04 mayo 2016

- arqueólogo -

Jugábamos al arqueólogo, a veces, al arder la tarde. Se tendía entre los cartapacios mientras yo apilaba papeles, paleaba legajos y separaba panfleto de librote. Setecientos años de ciencia, setenta años de polvo, siete días para vaciarlo todo antes de que la renta no antigua, prehistórica, venciese por defunción.

El polvo que yo levantaba la cubría de una película mortecina, y ella quedaba inmóvil, y la luz rabiosa que agostaba las persianas trazaba rejas de fuego en el aire quieto. Parecía entonces un hallazgo milenario, la estatua que de niña jugaba a ser, cuando creía que el mundo no la descuidaría si se volvía de piedra o sal.

Yo tomaba las brochas de su padre e iba retirando cuidadosamente, con ceremonia, la delgada capa de polvo de sus pómulos, su cuello, su frente, descubriendo la piel dorada y pecosa, mientras murmuraba ooohs y aaahs de pasmo ante el hallazgo. Ella hacía por no reír, pero las lágrimas le excavaban surcos en las sienes, acá el Tigris, allá el Jordán.

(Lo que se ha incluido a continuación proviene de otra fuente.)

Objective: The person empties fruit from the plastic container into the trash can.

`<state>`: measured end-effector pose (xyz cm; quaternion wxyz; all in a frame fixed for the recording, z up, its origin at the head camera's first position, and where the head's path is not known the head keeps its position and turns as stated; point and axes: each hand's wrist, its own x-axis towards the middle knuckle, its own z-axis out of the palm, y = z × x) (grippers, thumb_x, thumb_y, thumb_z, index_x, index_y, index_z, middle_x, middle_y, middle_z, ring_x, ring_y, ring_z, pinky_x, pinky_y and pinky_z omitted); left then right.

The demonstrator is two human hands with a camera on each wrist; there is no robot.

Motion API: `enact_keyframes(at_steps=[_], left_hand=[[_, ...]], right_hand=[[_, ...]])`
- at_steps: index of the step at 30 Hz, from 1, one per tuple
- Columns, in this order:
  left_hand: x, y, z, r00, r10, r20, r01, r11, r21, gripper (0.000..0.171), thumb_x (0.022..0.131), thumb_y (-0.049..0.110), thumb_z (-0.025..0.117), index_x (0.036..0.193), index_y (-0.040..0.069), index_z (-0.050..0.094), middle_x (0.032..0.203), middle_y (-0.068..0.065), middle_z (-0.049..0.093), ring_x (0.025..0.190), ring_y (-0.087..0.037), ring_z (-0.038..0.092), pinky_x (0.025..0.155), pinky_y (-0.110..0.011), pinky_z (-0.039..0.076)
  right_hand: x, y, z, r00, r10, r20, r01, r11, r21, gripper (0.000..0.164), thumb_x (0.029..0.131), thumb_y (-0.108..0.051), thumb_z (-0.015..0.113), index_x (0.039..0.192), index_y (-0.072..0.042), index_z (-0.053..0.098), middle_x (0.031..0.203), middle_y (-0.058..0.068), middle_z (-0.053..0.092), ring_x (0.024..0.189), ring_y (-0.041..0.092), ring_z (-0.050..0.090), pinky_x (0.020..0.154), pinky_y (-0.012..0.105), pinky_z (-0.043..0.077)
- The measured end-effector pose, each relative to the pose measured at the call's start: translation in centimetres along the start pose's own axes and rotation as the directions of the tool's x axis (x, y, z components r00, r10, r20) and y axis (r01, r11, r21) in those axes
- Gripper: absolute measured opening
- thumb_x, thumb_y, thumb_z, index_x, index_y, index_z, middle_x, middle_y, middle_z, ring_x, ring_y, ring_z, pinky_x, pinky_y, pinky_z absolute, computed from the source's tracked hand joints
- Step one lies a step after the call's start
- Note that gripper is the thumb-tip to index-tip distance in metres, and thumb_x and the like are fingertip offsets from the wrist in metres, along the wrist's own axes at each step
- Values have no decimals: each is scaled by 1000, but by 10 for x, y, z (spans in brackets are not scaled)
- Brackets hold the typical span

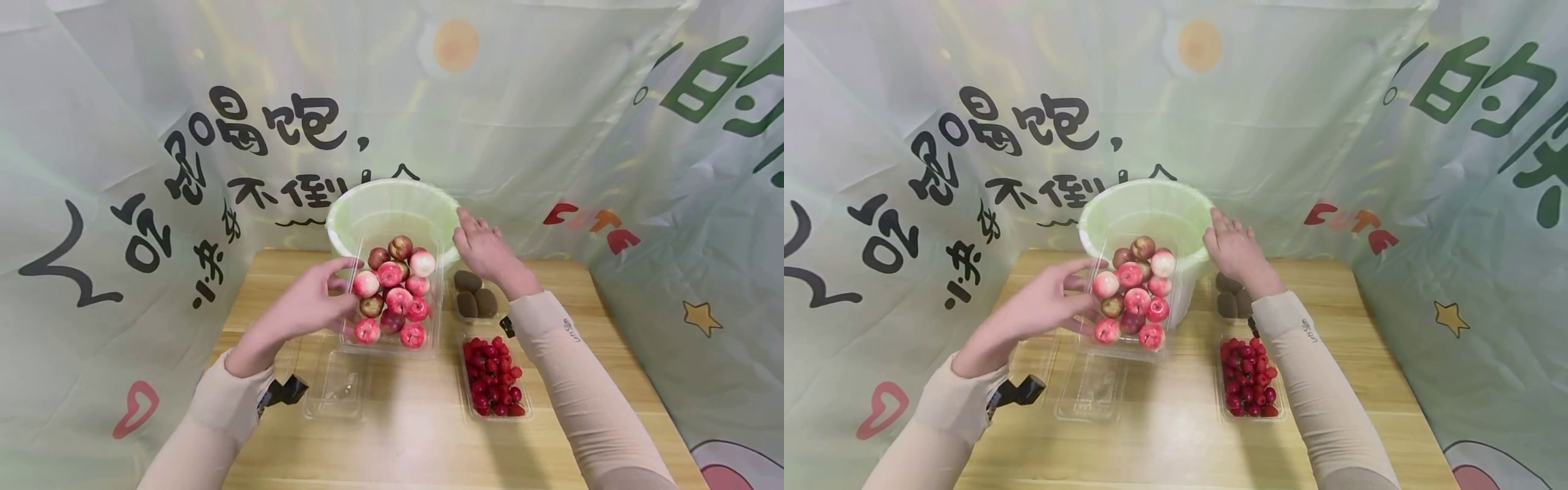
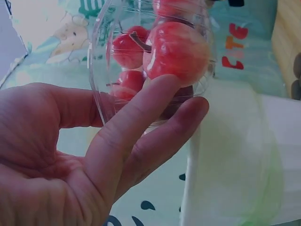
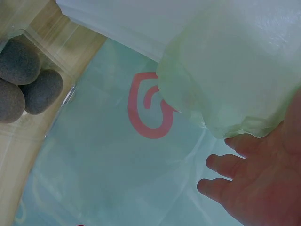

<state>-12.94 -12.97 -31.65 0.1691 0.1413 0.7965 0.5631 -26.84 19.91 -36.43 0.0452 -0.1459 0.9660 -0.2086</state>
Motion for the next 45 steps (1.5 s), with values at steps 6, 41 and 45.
enact_keyframes(at_steps=[6,41,45], left_hand=[[17,-1,-10,999,17,-27,-16,999,38,69,93,-4,59,158,-7,35,112,-32,73,81,-30,77,67,-35,66],[102,31,-51,968,-220,-125,225,974,34,63,98,-2,55,159,1,37,137,-30,61,74,-25,76,72,-35,66],[109,32,-54,964,-223,-142,234,970,63,63,99,-1,55,159,2,37,141,-29,59,72,-24,76,71,-33,66]], right_hand=[[0,0,1,1000,4,2,-4,1000,-9,70,110,-49,8,171,-13,1,179,13,7,163,45,6,131,65,2],[-3,-2,1,1000,9,1,-9,1000,4,67,112,-43,12,171,-13,1,178,14,10,163,45,9,131,65,2],[-3,-2,0,1000,5,-7,-5,1000,-4,67,112,-43,12,171,-12,2,178,12,10,163,46,10,131,66,4]])
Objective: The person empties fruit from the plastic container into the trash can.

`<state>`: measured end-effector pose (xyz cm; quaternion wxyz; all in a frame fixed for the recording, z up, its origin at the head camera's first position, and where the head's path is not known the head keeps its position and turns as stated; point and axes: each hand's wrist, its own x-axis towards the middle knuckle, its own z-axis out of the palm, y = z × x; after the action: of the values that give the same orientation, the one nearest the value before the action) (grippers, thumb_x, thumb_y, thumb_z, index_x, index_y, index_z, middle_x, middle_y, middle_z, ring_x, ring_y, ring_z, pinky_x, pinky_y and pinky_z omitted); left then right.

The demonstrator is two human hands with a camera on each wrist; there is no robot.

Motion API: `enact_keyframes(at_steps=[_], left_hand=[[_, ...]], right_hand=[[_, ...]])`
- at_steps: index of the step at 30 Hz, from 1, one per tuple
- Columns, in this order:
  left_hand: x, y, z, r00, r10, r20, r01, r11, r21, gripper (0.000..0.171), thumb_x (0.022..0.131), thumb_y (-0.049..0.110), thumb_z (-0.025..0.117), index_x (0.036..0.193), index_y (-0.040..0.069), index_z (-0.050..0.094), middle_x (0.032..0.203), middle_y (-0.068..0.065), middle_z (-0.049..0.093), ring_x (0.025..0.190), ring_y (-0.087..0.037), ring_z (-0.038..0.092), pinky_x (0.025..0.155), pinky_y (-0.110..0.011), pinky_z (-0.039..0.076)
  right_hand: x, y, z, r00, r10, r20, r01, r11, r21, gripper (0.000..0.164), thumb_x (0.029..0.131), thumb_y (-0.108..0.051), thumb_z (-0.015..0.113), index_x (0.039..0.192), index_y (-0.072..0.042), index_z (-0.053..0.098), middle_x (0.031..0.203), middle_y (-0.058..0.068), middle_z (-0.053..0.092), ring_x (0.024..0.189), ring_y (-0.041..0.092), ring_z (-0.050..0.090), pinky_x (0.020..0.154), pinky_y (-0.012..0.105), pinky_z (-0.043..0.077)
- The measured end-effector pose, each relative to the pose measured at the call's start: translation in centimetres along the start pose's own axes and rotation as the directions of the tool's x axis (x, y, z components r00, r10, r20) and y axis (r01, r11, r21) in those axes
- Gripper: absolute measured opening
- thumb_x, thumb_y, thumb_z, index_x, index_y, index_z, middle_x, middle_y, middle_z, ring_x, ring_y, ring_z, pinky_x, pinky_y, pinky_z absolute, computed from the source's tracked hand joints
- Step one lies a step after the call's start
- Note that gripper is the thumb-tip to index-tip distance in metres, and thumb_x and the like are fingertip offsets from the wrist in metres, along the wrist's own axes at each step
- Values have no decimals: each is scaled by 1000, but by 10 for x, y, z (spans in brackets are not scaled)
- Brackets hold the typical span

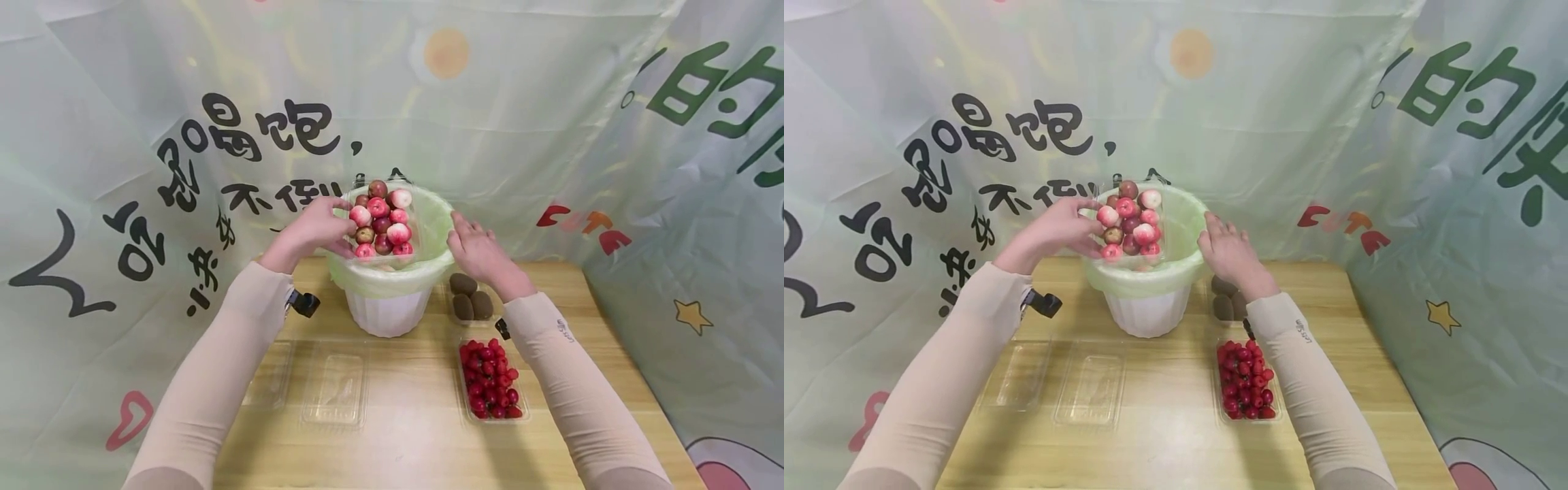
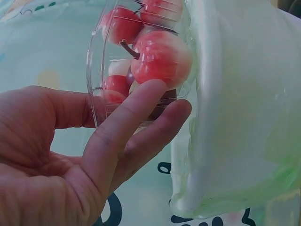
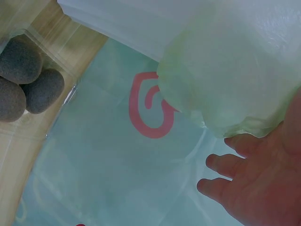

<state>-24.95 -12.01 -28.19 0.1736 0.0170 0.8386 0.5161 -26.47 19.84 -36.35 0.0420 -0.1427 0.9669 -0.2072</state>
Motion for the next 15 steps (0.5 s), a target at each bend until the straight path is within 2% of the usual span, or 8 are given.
enact_keyframes(at_steps=[5,9,12,15], left_hand=[[10,3,0,1000,-7,-31,7,1000,-1,64,99,-1,55,160,1,34,146,-29,57,73,-26,78,71,-32,66],[20,2,2,998,-1,-68,0,1000,-11,64,96,-2,54,158,1,37,140,-29,60,76,-29,79,69,-31,66],[26,-2,4,994,32,-105,-33,999,-14,64,94,-3,54,156,1,40,132,-31,63,68,-24,76,65,-30,65],[32,-6,7,987,68,-148,-70,998,-4,62,91,-4,54,152,0,45,129,-31,63,66,-22,74,66,-32,66]], right_hand=[[0,1,0,1000,2,-8,-2,1000,-8,67,112,-42,13,171,-12,3,178,14,13,162,47,13,130,67,7],[0,1,0,1000,5,-8,-5,1000,-7,67,112,-42,13,171,-12,3,177,14,13,162,46,13,131,66,7],[0,0,0,1000,4,-7,-4,1000,-4,67,112,-42,13,171,-12,3,177,14,13,163,46,12,131,66,6],[0,0,0,1000,3,-5,-3,1000,-3,67,112,-42,13,171,-11,3,177,14,12,163,46,11,131,66,4]])
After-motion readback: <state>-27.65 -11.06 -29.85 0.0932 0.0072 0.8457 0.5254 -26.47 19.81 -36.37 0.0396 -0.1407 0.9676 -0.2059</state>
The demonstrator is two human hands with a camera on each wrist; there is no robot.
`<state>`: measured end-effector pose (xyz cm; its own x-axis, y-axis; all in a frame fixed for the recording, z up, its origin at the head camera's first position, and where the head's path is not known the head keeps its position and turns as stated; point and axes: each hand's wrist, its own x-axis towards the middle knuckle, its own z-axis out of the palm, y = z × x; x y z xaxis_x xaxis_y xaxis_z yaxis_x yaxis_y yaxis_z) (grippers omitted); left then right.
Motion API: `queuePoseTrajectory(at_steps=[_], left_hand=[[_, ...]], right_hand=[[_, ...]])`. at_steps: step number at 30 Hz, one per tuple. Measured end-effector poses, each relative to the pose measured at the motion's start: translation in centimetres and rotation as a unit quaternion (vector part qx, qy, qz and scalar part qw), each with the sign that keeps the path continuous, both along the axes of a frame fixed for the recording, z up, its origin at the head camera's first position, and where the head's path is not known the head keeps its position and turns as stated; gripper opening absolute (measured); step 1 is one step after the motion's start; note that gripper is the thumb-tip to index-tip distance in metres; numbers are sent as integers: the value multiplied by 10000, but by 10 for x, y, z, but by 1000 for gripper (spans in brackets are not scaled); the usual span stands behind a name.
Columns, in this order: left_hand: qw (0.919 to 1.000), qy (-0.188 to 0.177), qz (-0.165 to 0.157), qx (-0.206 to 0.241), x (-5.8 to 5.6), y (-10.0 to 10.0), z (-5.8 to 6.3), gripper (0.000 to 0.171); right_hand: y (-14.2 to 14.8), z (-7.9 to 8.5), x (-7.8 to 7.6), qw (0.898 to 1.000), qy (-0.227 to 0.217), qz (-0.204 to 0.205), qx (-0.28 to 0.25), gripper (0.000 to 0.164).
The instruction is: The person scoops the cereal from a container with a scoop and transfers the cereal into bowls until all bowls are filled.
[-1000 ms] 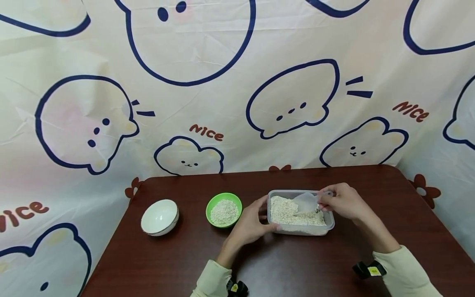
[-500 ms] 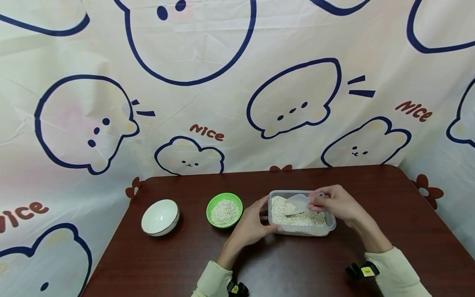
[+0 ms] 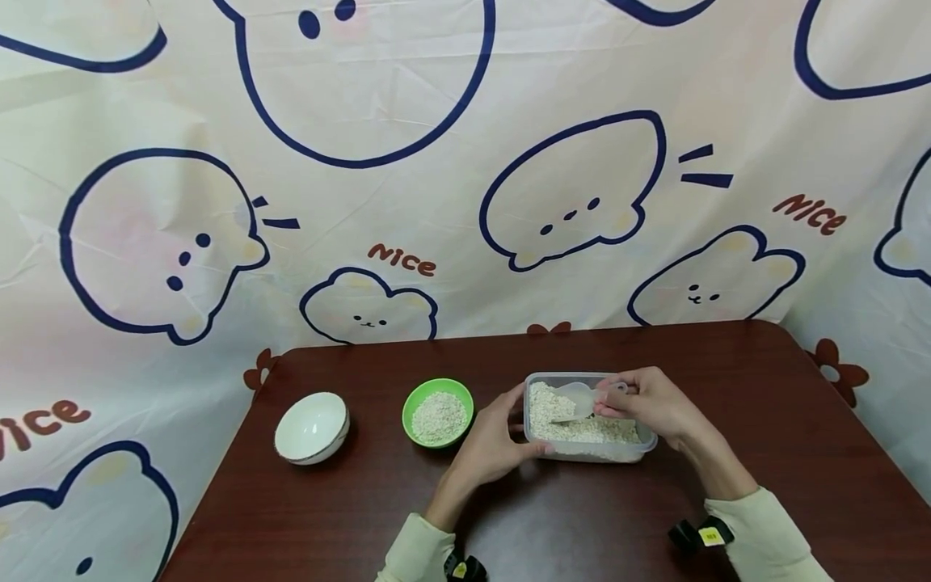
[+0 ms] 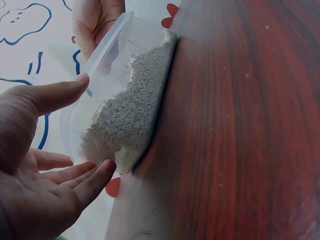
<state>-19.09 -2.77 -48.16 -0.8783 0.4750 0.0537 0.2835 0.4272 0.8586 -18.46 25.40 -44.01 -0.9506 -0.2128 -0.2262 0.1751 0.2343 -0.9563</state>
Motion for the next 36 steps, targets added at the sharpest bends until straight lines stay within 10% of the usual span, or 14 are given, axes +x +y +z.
queuePoseTrajectory(at_steps=[36], left_hand=[[9997,-19,-135,193,0,-4,-2,100]], right_hand=[[34,3,8,9981,-109,-95,-594,46]])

Nos habíamos separado diez años antes, y hacía ocho que no nos veíamos; pero cuando me llamó y me dijo mi padre ha muerto, supe a qué me quería. De tan erudito, su casa era un museo decrépito, un vestigio de tiempos antediluvianos que había que despejar.

Fue tan sólo una semana de agosto, siete días de sudor polvoriento. Apenas hablábamos. Nos mirábamos de soslayo, recordándonos.

Y a veces, al arder la tarde, jugábamos al arqueólogo.